> _Task statement_:
Write out the following listing's lines from the one with "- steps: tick" to the one with "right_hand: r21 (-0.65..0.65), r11", exactly, with both included and no others.

=== Section Start ===

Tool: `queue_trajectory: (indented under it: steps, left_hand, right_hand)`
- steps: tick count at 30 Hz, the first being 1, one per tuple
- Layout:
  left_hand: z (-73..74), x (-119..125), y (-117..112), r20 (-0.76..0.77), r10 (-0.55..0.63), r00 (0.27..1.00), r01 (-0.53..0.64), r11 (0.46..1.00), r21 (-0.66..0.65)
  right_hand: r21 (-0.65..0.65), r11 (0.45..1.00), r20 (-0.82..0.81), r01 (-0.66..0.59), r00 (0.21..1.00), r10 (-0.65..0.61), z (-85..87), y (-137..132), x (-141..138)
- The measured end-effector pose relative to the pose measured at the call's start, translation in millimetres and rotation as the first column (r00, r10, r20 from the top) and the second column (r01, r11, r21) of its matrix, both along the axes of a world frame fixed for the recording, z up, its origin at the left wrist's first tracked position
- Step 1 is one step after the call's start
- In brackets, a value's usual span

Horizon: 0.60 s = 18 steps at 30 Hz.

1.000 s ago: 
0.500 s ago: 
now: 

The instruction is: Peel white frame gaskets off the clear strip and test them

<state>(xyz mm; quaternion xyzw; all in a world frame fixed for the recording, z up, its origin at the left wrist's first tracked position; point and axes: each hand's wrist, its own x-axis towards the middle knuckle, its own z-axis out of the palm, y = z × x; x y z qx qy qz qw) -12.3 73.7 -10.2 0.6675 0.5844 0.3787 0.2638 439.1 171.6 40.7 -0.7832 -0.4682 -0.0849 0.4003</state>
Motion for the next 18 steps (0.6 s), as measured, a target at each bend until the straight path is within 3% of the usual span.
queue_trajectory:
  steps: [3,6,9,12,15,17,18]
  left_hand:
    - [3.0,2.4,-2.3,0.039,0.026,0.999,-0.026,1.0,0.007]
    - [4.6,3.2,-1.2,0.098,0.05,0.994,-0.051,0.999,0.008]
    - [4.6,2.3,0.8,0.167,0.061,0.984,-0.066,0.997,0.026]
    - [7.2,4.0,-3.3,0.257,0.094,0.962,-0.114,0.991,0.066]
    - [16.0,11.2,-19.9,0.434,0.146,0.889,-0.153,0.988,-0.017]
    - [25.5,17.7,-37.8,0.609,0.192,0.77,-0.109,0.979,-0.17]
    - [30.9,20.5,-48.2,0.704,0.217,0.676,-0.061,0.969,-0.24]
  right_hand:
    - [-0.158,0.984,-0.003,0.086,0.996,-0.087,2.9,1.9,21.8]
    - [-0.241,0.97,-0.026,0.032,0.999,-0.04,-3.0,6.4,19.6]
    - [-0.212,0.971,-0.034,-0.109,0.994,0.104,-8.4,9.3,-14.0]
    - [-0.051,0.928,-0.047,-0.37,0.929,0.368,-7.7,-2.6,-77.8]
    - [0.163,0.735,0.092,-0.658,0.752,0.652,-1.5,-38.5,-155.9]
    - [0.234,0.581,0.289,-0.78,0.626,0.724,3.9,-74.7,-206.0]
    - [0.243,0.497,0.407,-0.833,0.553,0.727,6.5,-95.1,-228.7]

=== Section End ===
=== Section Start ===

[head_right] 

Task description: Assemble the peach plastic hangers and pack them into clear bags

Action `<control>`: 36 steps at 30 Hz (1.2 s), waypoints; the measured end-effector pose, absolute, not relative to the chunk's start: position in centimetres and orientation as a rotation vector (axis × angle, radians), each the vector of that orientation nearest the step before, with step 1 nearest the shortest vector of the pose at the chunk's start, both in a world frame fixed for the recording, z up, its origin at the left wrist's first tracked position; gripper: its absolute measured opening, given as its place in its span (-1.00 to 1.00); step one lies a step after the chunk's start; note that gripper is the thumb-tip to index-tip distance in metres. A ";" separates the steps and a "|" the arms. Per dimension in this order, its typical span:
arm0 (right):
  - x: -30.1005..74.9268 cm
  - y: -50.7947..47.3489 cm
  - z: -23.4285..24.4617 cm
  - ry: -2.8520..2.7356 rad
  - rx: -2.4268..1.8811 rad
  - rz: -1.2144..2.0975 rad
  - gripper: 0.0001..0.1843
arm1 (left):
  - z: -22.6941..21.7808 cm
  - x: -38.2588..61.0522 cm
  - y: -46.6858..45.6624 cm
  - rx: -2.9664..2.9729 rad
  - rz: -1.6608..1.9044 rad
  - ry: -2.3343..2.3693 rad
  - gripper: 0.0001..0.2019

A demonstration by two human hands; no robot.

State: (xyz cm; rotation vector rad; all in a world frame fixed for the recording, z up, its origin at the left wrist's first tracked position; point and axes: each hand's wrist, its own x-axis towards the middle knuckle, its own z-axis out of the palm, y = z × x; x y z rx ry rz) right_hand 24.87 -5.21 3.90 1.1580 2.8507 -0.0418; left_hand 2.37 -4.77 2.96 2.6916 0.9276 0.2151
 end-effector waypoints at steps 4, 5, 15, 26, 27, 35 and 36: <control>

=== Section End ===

> _Task solution_:
- steps: tick count at 30 Hz, the first being 1, one per tuple
- Layout:
  left_hand: z (-73..74), x (-119..125), y (-117..112), r20 (-0.76..0.77), r10 (-0.55..0.63), r00 (0.27..1.00), r01 (-0.53..0.64), r11 (0.46..1.00), r21 (-0.66..0.65)
  right_hand: r21 (-0.65..0.65), r11 (0.45..1.00), r20 (-0.82..0.81), r01 (-0.66..0.59), r00 (0.21..1.00), r10 (-0.65..0.61), z (-85..87), y (-137..132), x (-141..138)

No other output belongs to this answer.